Tal não é, porém, admissível.
De facto, como se escreve no acórdão de 11-03-2003, Proc.º n.º 1949/02, “A deficiência a que se reporta o artigo 712.º n.º 4, tal como a obscuridade ou contradição, é relativa a pontos determinados da matéria de facto tratada na sentença e que serviram de base à respectiva prolação (conforme o n.º 1 al. a) do mesmo artigo 712.º do CPC), o que desde logo afasta a possibilidade de servir para colmatar deficiências sobre pontos de facto novos que não foram tratados na 1.ª instância nem serviram de base à sentença...
Assim, é de excluir que a deficiente organização e a falta de inclusão de factos naquela base instrutória, após o encerramento da discussão da causa em primeira instância possa ainda dar lugar a que o tribunal de recurso que possa conhecer de matéria facto em socorro da parte que fez uma negligente condução da lide venha a ordenar o alargamento da matéria de facto para que a causa ainda possa ter uma das soluções jurídicas possíveis, a que é favorável àquela parte.
Nestes termos entende-se que o recorrente não pode aproveitar o disposto no n.º 4 do artigo 712.º para remediar eventuais deficiências da organização da base factual sobre que se moveu a decisão recorrida, sendo o poder do tribunal de recurso de mandar ampliar a matéria de facto quando o considerar indispensável, limitado por aquela preclusão que opera nos processos em que é organizada uma base instrutória e é, efectuado um julgamento a que são aplicáveis as regras dos artigos 511.º e 650.º do CPC. Isto é, nestes processos a ampliação da matéria de facto apenas pode ser ordenada nos termos do artigo 712. n.º 4 do CPC sobre e dentre os factos que constavam da base instrutória tal como ela se encontra estabelecida no momento do encerramento da discussão em primeira instância.

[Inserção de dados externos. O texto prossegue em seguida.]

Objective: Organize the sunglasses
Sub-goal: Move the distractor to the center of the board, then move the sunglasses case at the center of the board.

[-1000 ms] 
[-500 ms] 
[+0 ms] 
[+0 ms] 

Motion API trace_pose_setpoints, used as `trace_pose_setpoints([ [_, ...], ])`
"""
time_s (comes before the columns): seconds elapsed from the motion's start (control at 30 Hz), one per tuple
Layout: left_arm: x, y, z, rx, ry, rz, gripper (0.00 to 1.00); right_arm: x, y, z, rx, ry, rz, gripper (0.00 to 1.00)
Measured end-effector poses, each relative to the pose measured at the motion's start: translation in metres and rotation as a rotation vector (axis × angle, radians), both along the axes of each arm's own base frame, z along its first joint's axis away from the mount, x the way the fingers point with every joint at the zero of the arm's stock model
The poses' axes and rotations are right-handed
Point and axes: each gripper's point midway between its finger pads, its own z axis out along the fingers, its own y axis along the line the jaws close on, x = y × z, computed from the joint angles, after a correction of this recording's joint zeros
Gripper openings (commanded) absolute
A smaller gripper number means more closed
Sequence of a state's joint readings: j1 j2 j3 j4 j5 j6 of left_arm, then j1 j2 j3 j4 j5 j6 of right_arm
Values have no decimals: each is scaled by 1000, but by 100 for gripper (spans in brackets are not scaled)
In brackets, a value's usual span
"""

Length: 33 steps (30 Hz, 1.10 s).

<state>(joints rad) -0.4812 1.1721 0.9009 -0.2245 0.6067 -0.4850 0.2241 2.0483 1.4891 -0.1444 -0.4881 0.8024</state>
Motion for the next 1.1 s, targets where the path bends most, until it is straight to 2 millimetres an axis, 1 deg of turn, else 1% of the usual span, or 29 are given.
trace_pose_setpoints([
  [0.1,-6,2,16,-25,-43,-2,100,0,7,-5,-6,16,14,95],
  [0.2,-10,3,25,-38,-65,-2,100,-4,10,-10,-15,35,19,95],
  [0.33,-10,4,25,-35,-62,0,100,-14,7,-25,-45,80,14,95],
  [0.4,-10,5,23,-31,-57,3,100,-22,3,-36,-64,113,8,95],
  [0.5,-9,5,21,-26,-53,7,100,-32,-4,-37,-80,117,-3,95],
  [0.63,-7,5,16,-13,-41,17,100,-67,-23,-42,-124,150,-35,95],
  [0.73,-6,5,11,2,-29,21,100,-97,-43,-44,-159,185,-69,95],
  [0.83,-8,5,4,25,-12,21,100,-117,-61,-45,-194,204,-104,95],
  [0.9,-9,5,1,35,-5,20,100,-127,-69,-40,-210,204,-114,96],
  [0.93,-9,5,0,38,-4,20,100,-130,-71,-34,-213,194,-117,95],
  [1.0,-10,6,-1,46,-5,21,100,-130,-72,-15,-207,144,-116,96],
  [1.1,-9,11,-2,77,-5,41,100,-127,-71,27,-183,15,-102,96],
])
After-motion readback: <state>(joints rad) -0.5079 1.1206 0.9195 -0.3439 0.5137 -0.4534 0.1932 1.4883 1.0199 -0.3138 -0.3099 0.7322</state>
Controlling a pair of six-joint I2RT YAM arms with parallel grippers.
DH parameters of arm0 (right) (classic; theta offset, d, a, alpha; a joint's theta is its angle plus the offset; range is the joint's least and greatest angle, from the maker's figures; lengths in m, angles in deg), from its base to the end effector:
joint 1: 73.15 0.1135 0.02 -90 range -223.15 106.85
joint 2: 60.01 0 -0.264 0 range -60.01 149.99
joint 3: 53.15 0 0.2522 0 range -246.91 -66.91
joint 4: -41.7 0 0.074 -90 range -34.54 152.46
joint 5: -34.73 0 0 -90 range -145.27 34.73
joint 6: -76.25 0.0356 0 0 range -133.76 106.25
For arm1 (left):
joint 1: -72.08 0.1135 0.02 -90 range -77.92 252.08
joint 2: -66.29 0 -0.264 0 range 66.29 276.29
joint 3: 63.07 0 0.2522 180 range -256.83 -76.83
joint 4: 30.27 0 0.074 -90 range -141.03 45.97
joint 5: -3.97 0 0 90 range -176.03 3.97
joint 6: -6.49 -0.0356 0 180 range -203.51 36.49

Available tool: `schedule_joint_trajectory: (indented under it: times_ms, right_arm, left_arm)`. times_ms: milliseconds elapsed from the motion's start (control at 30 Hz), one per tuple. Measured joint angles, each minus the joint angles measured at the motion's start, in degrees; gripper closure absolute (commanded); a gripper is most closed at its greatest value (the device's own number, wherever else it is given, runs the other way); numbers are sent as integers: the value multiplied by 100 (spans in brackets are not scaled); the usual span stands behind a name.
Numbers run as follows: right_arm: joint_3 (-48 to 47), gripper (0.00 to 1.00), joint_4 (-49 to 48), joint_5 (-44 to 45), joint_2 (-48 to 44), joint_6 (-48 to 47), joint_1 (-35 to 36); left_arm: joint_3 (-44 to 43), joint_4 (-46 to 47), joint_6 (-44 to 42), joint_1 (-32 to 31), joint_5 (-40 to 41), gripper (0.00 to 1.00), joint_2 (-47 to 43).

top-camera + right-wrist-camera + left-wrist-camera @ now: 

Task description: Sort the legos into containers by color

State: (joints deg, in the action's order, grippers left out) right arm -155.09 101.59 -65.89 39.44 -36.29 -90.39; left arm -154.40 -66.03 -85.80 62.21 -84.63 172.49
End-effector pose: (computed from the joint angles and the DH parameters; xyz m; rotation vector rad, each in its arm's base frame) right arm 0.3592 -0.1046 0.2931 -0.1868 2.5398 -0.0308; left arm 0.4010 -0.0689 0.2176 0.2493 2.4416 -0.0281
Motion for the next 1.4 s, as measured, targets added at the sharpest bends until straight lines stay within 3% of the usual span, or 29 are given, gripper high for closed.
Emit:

Diferente solução deixaria sempre em aberto a resolução de uma questão que embora tendo os mais relevantes efeitos substantivos, é eminentemente processual, tendo-se estabelecido uma fase e um momento processual próprios para a sua decisão e, necessariamente, também consequências preclusivas, quando não foi objecto da apropriada conduta processual das partes no momento para tanto estabelecido pela lei de processo.”
No caso em apreço, como se viu em supra 3, a recorrente nem sequer alegou os factos referentes à matéria que agora pretende ver esclarecida, motivo por que não foi levada à base instrutória organizada pelo tribunal a quo, pretendendo por este meio suprir a omissão cometida, o que, nos termos e pelas razões constantes do aresto acabado de transcrever, não é admissível.
Improcedem, assim, todas as conclusões da alegação dos recorrentes, pelo que é de manter a decisão recorrida.
IV - Nos termos expostos, acordam em negar provimento ao recurso.
Custas pelos recorrentes, sem prejuízo do apoio judiciário.
Lisboa, 14 de Abril de 2005. – Freitas Carvalho – (relator) – Angelina Domingues – Adérito Santos.